My beloved child, there are so many things I wanted to teach you! We all live in a subset of reality that only reaches as far as our minds and our senses. We occupy a small room inside being, and in that room we’re like the orange that falls off the side of a wagon and upsets every other fruit in its path. We get a sense of our surroundings based on immediacy and adjacency; we rush to the familiar to solve problems and favor the most recent things we did when we look for quick ways to tackle something new.

Our minds economize when they take in the world, we keep our trusted standards to the forefront of our thinking, so we don’t have to do any more of it than necessary.

We can only experience things that are available in our corner of the world. Just because something does not exist where we are, that doesn’t mean it doesn’t exist in general.

Here is a simple example, we only know what snow looks like because we live here, where it gets cold in the winter. If we lived in Egypt, we could go through our entire lives with no knowledge of it. Everything that hasn’t dawned on us yet does not exist.
There may be states of being stranger than words, time crystals, solar winds, condensates of reality itself, but they are all unavailable to our perception, because we can’t live inside the conditions that define their worlds.

We can only see in part, we can only think in part, so it is wise to allow room for the unknown and not recreate the world according to your senses.

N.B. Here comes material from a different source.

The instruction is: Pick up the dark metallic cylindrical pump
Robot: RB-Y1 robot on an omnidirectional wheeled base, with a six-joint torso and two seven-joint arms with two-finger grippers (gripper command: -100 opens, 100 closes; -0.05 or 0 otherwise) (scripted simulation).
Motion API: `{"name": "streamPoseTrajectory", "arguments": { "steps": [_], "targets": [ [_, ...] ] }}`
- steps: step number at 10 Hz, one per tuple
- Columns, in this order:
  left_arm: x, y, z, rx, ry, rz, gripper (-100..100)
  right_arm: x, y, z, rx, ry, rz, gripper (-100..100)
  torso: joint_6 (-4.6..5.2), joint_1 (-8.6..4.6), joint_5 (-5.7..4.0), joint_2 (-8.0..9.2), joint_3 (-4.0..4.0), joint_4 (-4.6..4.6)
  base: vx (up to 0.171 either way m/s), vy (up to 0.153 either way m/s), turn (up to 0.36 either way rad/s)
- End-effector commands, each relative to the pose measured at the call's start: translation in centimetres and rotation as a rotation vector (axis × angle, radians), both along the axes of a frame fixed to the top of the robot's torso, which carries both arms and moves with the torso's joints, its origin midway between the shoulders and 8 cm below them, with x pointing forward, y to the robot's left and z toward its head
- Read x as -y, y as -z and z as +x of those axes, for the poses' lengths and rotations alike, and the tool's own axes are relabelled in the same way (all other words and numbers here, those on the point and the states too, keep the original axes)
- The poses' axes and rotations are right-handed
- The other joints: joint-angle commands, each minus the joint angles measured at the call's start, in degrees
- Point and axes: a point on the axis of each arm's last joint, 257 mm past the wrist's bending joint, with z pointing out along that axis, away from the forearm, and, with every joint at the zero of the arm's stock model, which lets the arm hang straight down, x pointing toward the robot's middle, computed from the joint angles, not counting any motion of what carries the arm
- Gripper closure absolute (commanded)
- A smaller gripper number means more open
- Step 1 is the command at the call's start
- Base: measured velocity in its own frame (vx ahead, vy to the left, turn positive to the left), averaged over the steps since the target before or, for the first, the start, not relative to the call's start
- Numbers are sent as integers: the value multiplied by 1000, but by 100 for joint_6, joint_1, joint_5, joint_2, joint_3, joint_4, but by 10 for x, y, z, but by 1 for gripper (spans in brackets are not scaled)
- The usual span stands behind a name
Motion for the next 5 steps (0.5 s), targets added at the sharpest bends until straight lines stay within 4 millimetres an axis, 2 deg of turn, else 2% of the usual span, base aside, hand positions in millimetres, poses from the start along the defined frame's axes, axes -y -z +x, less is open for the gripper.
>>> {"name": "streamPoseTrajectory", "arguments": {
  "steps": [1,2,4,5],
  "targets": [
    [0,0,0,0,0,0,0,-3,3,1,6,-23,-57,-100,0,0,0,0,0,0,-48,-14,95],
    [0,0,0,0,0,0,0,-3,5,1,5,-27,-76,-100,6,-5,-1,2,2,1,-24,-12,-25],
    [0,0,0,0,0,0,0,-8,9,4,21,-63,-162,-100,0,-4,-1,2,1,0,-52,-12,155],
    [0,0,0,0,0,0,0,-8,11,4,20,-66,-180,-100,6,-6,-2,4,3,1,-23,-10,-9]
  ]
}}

When we see an event happen, it is because reality is not perfect.

Events are like impurities, like the minute cracks inside an otherwise flawless gem — they are its anomalies, not its nature.

In a real gemstone these imperfections define the properties that give the stone its unique character: its color, its clarity, the way light breaks when it passes through it, the way it can be cut, how much it can be polished.

Sometimes, just like gems, existence looks more precious than it is.

Sometimes the skilled gem cutter, which in this case is the local version of reality inside which the phenomenon is being observed, eliminates the less than perfect bits, but don’t get deceived, they used to be there, according to the gem’s inner nature, you are just no longer able to see them. No amount of skill and polish can turn a quartz into a diamond.

Do you remember how I said that we spend our lives wading through a series of constantly transforming bodies? That is true at a larger scale, for all reality.

Everything is a negotiation between states in an endlessly evolving system, a giant game of musical chairs: when the music stops in the game of reality, you get an event.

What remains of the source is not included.